This repository contains all the scripts required to reproduce the analysis in Rowlinson et al. (2019). Many of the machine learning tools are not TraP specific, but the examples utilise the TraP databases.
This work utilises a number of Python libraries, including the Matplotlib plotting libraries Hunter (2007, Computing in Science & Engineering, 9, 90-95) and astroML (Vanderplas et al., 2012, in Conference on Intelligent Data Understanding, 47-–54). Finally, the authors acknowledge training in machine learning strategies received from the Stanford Machine Learning course available on Coursera (https://www.coursera.org/course/ml).
- tkp (The LOFAR Transients Pipeline, TraP, https://github.com/transientskp/tkp)
- sqlalchemy
- scipy
- numpy
- pandas
- logging
- sys
- matplotlib
- pylab
- os
- glob
- random
- math
- astroML
- multiprocessing
- operator
- Jupyter Notebook
dbtools.py The tools required to access the TraP databases, you will need a dblogin.py from the examples folder and to fill in the appropriate fields for your database.
format4ML.py Script to output the data from the TraP database in the format required for the machine learning scripts.
FilterVariables.py & FilterVariables.ipynb Scripts to produce figures 3 and 4 in Rowlinson et al. (in prep) and can conduct a simple sigma threshold. Requires data processed by the TraP database. Available as both a python script and a Jupyter Notebook.

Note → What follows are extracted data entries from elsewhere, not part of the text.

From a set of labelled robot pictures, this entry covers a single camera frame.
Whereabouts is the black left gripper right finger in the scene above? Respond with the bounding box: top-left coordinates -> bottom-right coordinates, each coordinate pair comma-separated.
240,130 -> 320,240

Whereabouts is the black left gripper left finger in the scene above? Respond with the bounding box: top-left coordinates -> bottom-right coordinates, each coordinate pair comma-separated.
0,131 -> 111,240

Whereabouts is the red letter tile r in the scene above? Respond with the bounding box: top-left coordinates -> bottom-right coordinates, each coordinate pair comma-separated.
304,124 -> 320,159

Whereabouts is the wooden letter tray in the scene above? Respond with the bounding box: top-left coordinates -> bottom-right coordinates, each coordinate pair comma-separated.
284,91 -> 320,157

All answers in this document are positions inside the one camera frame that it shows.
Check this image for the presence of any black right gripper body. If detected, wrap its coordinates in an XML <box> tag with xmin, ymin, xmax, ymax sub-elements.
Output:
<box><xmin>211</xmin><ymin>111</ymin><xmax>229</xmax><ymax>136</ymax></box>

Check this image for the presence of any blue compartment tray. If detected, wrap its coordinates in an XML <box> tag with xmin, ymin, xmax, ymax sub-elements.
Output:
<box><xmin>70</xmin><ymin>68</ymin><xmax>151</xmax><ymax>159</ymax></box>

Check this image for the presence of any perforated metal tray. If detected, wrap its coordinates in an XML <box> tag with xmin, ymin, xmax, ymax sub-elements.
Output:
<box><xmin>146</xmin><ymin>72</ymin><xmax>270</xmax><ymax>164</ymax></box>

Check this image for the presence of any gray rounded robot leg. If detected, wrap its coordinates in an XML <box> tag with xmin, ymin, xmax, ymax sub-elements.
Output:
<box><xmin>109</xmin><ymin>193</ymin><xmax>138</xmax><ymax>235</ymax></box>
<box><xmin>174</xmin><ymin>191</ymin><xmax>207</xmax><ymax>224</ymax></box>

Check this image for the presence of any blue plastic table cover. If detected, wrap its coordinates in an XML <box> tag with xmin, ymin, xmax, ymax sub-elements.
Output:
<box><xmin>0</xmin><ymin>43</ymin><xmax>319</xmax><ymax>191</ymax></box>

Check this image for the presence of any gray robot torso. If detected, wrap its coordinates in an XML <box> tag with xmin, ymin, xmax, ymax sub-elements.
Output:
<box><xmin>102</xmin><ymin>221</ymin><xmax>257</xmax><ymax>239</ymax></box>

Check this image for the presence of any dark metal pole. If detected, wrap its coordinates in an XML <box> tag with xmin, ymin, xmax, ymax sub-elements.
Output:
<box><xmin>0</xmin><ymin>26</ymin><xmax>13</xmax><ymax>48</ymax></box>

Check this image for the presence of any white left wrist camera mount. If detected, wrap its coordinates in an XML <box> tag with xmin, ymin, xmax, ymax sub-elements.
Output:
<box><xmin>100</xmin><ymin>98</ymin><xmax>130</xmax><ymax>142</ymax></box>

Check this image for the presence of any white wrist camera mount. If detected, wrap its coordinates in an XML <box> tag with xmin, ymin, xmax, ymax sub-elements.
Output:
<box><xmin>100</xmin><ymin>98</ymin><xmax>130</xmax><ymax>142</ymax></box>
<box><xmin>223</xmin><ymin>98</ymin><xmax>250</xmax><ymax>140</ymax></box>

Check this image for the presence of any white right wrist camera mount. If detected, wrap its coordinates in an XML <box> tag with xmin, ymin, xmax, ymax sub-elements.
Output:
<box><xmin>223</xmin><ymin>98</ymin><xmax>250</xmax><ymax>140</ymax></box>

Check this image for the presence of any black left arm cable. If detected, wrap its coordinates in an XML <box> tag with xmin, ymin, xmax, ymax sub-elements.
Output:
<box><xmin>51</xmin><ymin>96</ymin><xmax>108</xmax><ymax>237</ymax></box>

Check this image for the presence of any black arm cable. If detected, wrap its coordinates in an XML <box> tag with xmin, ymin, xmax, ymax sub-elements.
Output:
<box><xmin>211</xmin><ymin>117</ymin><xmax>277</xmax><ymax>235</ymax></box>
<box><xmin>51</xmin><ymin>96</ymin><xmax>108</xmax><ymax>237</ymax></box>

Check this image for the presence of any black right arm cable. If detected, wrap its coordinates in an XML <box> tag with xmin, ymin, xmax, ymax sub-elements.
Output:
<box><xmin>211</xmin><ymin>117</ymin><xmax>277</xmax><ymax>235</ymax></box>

[anomaly_detection.py](<https://github.com/AntoniaR/TraP_ML_tools/tree/master/examples/anomaly_detection.py) & anomaly_detection.ipynb Scripts to train the anomaly detection algorithm (Section 4.1.1 in Rowlinson et al. in prep). Requires data from ml_csv_files. Available as both a python script and a Jupyter Notebook.

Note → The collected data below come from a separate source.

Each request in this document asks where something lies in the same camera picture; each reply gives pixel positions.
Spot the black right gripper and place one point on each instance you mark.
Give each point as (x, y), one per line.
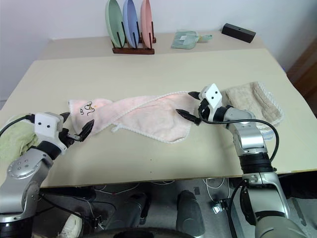
(204, 105)

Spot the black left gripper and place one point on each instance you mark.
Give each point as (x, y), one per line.
(65, 138)

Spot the pink towel with embroidery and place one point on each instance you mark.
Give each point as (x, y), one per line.
(153, 116)

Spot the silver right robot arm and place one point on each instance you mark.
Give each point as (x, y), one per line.
(250, 141)

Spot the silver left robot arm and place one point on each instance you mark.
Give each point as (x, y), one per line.
(22, 168)

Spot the beige folded towel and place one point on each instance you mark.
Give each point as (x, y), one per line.
(247, 96)

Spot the light green towel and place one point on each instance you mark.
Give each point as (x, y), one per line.
(12, 141)

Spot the green folded cloth with tag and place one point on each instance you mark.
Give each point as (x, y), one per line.
(183, 43)

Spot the small light green utensil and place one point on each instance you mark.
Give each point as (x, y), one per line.
(206, 37)

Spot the dark wooden dish rack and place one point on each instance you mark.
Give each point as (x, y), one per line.
(133, 50)

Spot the black rectangular box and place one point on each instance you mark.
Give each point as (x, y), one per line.
(237, 32)

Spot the pink plate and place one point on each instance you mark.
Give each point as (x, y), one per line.
(145, 19)

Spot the white shoe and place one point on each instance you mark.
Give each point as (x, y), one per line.
(70, 225)

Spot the blue plate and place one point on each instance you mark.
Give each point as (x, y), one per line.
(130, 19)

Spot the small metal clip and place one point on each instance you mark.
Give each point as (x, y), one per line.
(217, 207)

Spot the green plate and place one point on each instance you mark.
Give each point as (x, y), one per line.
(112, 19)

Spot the dark grey rounded shape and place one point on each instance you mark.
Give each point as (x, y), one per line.
(190, 213)

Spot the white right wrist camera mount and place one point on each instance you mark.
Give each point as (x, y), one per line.
(213, 95)

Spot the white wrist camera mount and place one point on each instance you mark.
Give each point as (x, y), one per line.
(213, 95)
(45, 125)

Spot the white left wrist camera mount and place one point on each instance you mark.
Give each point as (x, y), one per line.
(45, 125)

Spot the black table frame bar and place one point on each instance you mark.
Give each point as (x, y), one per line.
(69, 193)

dblogin.py Input your database information here to be able to use the dbtools.py script from database_tools.
logistic_regreassion.py & logistic_regreassion.ipynb Scripts to train the logistic regression algorithm (Section 4.1.2 in Rowlinson et al. in prep). Requires data from folder ml_csv_files. Available as both a python script and a Jupyter Notebook.

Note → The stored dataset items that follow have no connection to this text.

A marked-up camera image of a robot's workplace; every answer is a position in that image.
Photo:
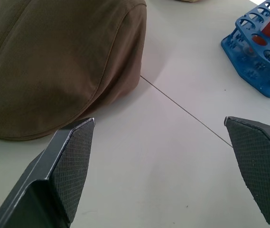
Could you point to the blue test tube rack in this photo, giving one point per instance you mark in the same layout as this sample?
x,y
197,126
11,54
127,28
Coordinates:
x,y
248,59

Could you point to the brown flat cap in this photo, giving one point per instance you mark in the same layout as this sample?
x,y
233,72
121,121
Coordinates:
x,y
54,66

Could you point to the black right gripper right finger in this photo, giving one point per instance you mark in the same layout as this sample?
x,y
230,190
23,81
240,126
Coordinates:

machine_learning_tests.py Scripts to test the machine learning algorithms (Section 4.2 in Rowlinson et al. in prep). Requires data from folder ml_csv_files. Not available as an ipynb due to the long run time for this script.
transient_margins.py & transient_margins.ipynb Scripts to train the sigma margin algorithm (Section 4.1.3 in Rowlinson et al. in prep). Requires data from folder ml_csv_files. Available as both a python script and a Jupyter Notebook.
MLtests.py Tools to conduct the machine learning tests outlined in Rowlinson et al. (in prep) section 4.2
generic_tools.py Various tools used by the machine learning algorithms
plotting_tools.py Some plotting tools used to create the figures in Rowlinson et al. (in prep)
train_anomaly_detect Tools to train and use an anomaly detection algorithm. (Section 4.1.1 in Rowlinson et al. in prep)
train_logistic_regression.py Tools to train and use a logistic regression algorithm (Section 4.1.2 in Rowlinson et al. in prep)
train_sigma_margin.py Tools to train and use the sigma margin algorithm (Section 4.1.3 in Rowlinson et al. in prep)
plot_varib_params.py Tools required to create the plots throughout Rowlinson et al. (in prep)
tools.py A few generic, useful tools.